_YOUR INSTRUCTIONS_
Every line of the entries below that mentions "subject" is to be copied out.

── DATA PROVIDED ──

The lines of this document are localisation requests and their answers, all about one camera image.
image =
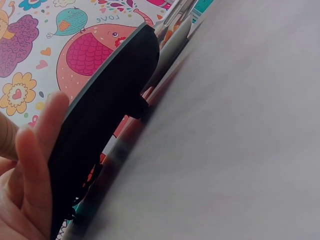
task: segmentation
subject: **pink heart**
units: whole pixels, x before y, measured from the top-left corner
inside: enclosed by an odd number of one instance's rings
[[[34,115],[32,117],[32,122],[29,122],[28,125],[31,126],[31,127],[34,127],[37,123],[37,120],[38,120],[38,116],[37,115]]]
[[[35,68],[36,69],[43,69],[45,67],[48,67],[48,63],[45,60],[40,60],[39,65],[37,65]]]
[[[12,99],[17,100],[17,99],[21,98],[21,95],[22,95],[21,90],[17,89],[17,90],[15,90],[15,94],[12,95]]]

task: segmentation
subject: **blue bird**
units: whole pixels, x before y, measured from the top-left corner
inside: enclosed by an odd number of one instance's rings
[[[87,24],[87,14],[79,8],[67,8],[56,16],[57,31],[55,33],[48,33],[46,37],[52,38],[53,35],[68,36],[78,32],[85,31]]]

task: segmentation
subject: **finger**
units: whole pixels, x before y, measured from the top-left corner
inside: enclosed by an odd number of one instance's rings
[[[6,194],[2,193],[0,197],[0,239],[44,240],[48,238],[39,232],[30,220],[23,215],[21,209],[14,205]]]
[[[15,144],[24,182],[21,211],[48,237],[51,229],[52,193],[47,161],[31,129],[19,129]]]
[[[5,172],[1,176],[1,181],[6,183],[4,188],[8,197],[18,208],[21,208],[24,199],[24,176],[20,162],[17,162],[13,169]]]
[[[18,126],[0,112],[0,156],[17,161],[15,137]]]
[[[48,161],[69,106],[69,98],[62,92],[51,94],[37,120],[34,132],[45,159]]]
[[[9,171],[10,169],[13,169],[17,165],[16,161],[0,157],[0,176],[2,176],[4,173]]]

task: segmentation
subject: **heart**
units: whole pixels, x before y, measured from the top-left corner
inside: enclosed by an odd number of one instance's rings
[[[51,48],[47,47],[45,50],[42,50],[40,53],[45,56],[51,56]]]
[[[15,90],[15,94],[12,95],[12,99],[14,99],[14,100],[20,99],[21,95],[22,95],[21,90],[17,89],[17,90]]]
[[[45,60],[40,60],[39,65],[37,65],[35,68],[36,69],[43,69],[45,67],[48,67],[48,63]]]
[[[31,127],[34,127],[37,123],[37,120],[38,120],[38,116],[37,115],[34,115],[32,117],[32,122],[29,122],[28,125],[31,126]]]

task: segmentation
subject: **yellow flower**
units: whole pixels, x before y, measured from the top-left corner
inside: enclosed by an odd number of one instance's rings
[[[6,108],[6,114],[12,116],[15,112],[24,113],[27,103],[31,103],[36,92],[32,89],[37,85],[36,80],[32,79],[31,73],[16,73],[12,78],[12,84],[7,83],[3,86],[4,95],[0,99],[0,108]]]

───

_RESULT FOR THIS EXERCISE_
subject: **pink heart**
subject: **blue bird**
subject: **finger**
subject: **heart**
subject: **yellow flower**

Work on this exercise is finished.